Maintaining Workouts With An Injury

Did you hurt your ankle, leg, arm or knees? There are ways to achieve workouts with an injury. Even more serious injuries that involve the whole body can be achieved, but only when your physician says it’s safe. Skipping your workout because of a injury isn’t justified, especially if you have a trainer. A personal trainer, like those at Gym Slayer, can design a workout that doesn’t exasperate the injury, yet gives you the exercise you need. While you might not workout at a 100%, it doesn’t mean you stop working out completely. You can still maintain your base fitness level while you recover.

Your workout can be adjusted to your injury.

You won’t be able to go at 100%, but that doesn’t mean to stop it completely. If your injury is on your lower body, doing upper body workouts don’t have to stop. Always get clearance from your doctor first. If your injury is an ankle or foot injury, one of the most common, keep your weight off the foot. Do exercises like the chest press, lateral pulldown, overhead press and seated cable rows.

Knee and leg injuries are more difficult.

For these types of injuries, swimming with a buoy to avoid kicking and aerobic exercises like rowing that don’t require pressure on the leg or knee are good, but tough to find. Focus more on seated exercises and stretching. Try pull-ups, chest presses, lateral pulldown and overhead press. Strength training exercises should also be accompanied by flexibility training for the upper body. If you’re working with a physical therapist or other health care professional, check with them first.

Upper body injuries shouldn’t affect a cardio workout or lower body strength training.

Leg presses, walking lunge, lower back extensions, treadmill walking and ab crunch are just a few of the exercises you can do with upper body injuries, like arms and shoulders. If you have a back injury, some of these won’t do. Simple aerobic workouts, such as walking and swimming. Based on the location of the back injury, other exercises can be added, which can bring relief. Hip bridge, leg slides, bird dog, partial crunches and the easiest of all, walking, can help increase circulation and bring relief.

  • Don’t let your injury cause you to lose all your fitness gains, particularly the older you are, when it occurs faster.

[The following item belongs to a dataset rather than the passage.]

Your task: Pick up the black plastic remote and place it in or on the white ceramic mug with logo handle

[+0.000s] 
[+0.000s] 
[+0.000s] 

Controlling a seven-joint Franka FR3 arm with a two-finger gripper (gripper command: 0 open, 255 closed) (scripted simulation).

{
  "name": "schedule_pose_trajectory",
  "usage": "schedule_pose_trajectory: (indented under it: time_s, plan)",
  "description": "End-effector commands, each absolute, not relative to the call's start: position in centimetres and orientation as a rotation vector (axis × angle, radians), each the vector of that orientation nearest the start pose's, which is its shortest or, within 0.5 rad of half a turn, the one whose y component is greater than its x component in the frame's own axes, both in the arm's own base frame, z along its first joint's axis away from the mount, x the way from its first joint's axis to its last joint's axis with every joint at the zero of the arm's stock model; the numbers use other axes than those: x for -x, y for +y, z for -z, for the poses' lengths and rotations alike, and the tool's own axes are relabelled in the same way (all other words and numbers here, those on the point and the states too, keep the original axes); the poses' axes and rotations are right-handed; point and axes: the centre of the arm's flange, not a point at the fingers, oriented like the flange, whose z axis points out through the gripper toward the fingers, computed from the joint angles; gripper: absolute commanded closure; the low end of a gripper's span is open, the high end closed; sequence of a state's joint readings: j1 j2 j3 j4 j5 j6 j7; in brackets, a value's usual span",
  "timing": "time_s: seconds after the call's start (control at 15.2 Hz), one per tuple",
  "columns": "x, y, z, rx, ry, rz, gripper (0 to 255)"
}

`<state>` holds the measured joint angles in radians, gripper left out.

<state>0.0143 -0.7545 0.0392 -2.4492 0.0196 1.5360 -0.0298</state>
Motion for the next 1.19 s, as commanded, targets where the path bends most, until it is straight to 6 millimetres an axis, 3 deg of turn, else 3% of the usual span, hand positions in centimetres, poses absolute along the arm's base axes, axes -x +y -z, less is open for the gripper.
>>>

A personal trainer can modify most exercises to help you until it’s safe for you to do a full workout.
  • Even though working out is healthy and encouraged, don’t overdo it. Your body needs time to rest and heal, too.
  • You can use isometric exercises if you’re unable to get up and be active. Isometric exercises are muscular contractions, without any weight put on the area injured. They’re good to use after surgery, to build weak muscles, maintaining muscle control and when other types of exercise are impossible.
  • Stretching exercises that don’t put undo pressure on the area injured or cause pain can also help heal that area. Back pain and often shoulder pain can benefit from stretching style exercises.